Dijon Salmon Cakes with Minty Millet

August 1, 2017lectinfreemama

Let me preface this recipe by saying that I’m a hard-core hiker. Or I was. I once spent 6 months hiking the entire Appalachian Trail–walking through the woods for hours on end, carrying everything that mattered on my back for thousands of miles.

“Why does this matter and why do I care?” you ask.

Tunafish–the easiest lunch on the planet besides PB&J–has forever been ruined for me. I ate so much Starkist, I had olfactory dreams of the scent of it. Packaged tuna–the only form of protein that can survive 3 days in the heat unscathed–may have a special place in my hiker heart, but never, ever again a place in my stomach.

Which brings me to these salmon cakes. Salmon is like the first class to tuna’s coach. It’s more…luxurious. Taking out a salmon cake at school or work is like pulling out a dish of caviar. It’s gourmet and unexpected, and people will glance over and be like, “Whoa, that person is classy.” Others will pull out their tuna salad, PB&J’s, turkey sandwiches or leftover meatloaf, and you’ll take out your tiny fork and nibble away at your salmon cake and millet like a gourmet boss.

Salmon Cakes4_Edited

 

But the best part is, they’re EASY to make! And they pack well. Fish on its own doesn’t generally keep, but the “cake” form makes all the difference here. They can be reheated, but it’s not necessary–they’re good cold. The texture keeps, and it makes a great seafood alternative to the dreaded tunafish sandwich.

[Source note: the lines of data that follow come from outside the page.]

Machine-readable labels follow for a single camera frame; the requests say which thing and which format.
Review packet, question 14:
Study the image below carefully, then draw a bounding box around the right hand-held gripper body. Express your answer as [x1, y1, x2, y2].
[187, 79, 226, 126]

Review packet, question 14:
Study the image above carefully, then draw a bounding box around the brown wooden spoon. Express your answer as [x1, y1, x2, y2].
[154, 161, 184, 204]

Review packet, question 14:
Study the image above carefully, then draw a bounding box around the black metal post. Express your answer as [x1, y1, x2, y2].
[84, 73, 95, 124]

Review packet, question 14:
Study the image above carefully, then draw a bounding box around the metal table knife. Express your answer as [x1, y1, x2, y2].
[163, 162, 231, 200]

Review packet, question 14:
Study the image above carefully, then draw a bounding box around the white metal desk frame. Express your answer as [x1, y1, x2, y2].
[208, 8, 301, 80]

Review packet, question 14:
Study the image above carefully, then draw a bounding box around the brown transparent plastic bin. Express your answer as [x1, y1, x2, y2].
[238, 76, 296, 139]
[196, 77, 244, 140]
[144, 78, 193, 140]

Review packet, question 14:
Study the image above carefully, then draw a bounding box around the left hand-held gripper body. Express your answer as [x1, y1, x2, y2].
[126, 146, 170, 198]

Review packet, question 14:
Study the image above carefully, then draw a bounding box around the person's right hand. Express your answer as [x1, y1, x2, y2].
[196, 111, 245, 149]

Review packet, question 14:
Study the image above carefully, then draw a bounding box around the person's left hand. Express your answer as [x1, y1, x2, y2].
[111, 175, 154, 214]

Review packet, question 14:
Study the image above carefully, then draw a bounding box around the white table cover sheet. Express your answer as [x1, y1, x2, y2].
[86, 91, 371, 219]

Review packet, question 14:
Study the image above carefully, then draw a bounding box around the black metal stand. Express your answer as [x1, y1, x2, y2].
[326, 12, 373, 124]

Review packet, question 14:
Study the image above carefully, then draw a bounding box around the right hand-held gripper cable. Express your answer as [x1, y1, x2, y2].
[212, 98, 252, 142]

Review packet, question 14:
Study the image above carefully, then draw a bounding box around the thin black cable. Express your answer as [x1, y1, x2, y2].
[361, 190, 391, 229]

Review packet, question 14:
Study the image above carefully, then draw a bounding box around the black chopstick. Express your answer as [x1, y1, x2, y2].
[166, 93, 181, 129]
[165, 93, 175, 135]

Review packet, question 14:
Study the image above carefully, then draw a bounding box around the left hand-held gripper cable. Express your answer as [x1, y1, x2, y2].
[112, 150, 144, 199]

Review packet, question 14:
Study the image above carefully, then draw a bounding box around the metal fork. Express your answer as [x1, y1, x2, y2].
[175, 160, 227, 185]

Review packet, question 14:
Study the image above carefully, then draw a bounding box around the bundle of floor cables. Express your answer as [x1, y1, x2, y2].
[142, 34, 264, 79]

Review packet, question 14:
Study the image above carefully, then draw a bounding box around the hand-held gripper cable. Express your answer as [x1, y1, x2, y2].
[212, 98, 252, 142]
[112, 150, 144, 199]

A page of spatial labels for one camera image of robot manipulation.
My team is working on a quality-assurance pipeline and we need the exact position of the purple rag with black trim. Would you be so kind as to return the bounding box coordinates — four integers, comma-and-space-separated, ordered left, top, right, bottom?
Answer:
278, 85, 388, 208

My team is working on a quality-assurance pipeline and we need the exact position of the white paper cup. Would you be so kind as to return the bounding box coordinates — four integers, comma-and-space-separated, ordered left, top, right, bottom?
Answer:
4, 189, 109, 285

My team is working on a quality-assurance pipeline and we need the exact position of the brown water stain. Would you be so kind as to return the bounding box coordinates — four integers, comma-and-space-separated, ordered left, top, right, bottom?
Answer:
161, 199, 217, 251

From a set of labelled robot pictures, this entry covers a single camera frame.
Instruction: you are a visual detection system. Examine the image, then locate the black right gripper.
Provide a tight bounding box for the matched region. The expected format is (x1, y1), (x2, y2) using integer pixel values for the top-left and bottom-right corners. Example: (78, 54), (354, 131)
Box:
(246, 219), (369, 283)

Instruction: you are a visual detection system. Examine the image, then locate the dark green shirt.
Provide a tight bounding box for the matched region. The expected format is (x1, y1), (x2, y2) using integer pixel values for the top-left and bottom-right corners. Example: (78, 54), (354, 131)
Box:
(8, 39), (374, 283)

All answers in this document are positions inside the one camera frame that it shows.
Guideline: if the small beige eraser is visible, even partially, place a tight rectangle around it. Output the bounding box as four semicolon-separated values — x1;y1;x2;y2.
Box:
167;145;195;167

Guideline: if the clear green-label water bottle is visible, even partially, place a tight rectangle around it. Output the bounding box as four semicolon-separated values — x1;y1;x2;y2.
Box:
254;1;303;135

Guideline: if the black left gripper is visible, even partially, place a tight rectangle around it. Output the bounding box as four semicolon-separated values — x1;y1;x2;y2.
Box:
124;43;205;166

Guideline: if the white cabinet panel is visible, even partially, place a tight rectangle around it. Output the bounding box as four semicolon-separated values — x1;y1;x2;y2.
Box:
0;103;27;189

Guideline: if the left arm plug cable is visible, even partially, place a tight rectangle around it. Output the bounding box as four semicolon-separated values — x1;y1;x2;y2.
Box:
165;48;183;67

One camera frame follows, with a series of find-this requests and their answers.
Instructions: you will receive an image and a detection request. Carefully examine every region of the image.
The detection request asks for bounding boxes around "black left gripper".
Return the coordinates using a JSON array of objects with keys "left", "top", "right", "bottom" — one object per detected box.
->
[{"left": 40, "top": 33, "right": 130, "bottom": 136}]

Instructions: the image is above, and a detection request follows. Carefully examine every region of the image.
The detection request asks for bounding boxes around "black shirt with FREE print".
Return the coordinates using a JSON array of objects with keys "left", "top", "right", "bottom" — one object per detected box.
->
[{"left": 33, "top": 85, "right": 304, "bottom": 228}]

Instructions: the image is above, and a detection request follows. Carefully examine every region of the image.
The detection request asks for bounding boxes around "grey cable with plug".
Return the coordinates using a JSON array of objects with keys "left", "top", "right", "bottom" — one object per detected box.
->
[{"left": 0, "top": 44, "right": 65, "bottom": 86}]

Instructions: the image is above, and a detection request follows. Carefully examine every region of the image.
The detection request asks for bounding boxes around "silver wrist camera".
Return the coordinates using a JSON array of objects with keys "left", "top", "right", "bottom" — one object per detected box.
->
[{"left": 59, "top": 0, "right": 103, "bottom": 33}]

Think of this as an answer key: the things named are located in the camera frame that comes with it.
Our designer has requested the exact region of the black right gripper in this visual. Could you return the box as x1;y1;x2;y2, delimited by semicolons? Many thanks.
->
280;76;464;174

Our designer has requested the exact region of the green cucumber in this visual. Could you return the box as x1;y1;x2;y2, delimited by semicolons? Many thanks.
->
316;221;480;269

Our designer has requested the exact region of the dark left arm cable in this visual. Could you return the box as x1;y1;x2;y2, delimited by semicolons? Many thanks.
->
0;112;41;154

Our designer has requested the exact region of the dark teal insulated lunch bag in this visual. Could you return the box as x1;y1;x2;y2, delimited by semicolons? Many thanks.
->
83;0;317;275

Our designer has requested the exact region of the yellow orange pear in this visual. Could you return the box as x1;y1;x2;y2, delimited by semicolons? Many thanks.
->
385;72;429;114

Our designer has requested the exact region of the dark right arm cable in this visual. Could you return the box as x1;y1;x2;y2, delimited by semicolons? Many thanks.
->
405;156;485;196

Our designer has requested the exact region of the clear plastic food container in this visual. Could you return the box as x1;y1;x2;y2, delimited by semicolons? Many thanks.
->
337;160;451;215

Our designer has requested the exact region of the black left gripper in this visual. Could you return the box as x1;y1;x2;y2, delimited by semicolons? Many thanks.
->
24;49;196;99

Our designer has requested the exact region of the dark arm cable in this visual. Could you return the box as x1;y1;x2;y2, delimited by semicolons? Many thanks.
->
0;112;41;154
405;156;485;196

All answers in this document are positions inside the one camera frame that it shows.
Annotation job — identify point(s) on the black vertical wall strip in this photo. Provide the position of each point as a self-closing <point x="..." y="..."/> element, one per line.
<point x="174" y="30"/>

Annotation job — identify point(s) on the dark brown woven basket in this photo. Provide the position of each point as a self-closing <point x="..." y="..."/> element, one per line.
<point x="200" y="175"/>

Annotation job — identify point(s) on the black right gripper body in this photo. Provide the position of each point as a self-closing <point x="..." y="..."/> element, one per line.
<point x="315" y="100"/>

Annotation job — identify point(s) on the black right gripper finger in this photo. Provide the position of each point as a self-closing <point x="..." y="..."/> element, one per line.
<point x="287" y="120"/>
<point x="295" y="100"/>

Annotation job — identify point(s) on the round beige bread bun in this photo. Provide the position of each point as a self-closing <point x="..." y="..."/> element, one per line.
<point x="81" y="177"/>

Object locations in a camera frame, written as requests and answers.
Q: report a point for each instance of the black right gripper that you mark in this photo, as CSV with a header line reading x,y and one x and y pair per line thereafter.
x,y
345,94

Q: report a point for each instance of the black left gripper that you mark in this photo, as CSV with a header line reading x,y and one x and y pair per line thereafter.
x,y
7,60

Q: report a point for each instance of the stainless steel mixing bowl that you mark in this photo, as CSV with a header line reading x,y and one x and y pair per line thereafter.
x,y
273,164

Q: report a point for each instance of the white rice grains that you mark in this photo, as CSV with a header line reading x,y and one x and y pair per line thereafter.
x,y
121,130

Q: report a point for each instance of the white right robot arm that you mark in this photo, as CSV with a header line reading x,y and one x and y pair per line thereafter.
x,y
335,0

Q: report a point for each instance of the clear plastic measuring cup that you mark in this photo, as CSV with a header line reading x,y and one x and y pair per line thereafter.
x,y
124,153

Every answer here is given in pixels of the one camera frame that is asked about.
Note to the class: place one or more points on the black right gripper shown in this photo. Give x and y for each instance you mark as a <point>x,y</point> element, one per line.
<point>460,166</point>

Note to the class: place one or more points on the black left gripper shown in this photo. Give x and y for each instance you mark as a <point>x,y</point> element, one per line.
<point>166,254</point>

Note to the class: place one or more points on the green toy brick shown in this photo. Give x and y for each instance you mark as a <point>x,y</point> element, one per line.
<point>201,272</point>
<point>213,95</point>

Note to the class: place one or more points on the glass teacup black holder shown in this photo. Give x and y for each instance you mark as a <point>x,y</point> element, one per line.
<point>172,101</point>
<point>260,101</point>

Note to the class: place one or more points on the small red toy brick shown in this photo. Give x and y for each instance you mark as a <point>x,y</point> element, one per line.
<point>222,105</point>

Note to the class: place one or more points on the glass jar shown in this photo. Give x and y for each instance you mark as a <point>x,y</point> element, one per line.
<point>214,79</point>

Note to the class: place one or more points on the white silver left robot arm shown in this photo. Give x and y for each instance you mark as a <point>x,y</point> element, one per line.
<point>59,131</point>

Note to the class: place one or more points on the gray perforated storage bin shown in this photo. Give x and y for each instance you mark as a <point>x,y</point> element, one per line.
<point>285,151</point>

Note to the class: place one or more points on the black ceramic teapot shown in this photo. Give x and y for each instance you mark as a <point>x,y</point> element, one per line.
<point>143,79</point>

PREP TIME 30 MINUTES     TOTAL TIME 45 MINUTES     SERVES 4

Dijon Salmon Cakes

  • 1 cup millet
  • 2 cups organic vegetable broth
  • 1/2 cup kalamata olives
  • 1/4 cup torn fresh mint
  • 2 tablespoons extra-virgin olive oil, divided
  • sea salt and black pepper
  • 1 pound wild Alaskan sock-eye salmon, skinned
  • 2 scallions, roughly chopped
  • 2 tablespoons Dijon mustard, plus more for serving

COMBINE the millet and broth in a medium sauce pan. Bring to a boil over medium-high heat. Turn heat to low and simmer, covered, for 20 minutes. Fold in the olives, mint, 1 tablespoon of olive oil, and 1/2 teaspoon each of salt and pepper.

MEANWHILE, “hug” the salmon with a paper towel to squeeze the excess water out. Pulse together the salmon, scallions, 1/2 teaspoon of salt and 1/4 teaspoon pepper in a blender or food processor until finely chopped.

TRANSFER salmon to a bowl, and mix in 1/2 cup of the cooked millet and the Dijon mustard. Form 8 patties.

HEAT 1 tablespoon of oil in a large, nonstick skillet over medium heat. Cook the patties until opaque throughout, about 2 minutes per side. Serve warm with the rest of the millet and some steamed greens, or store in the fridge for snacks and lunches for up to 3 days.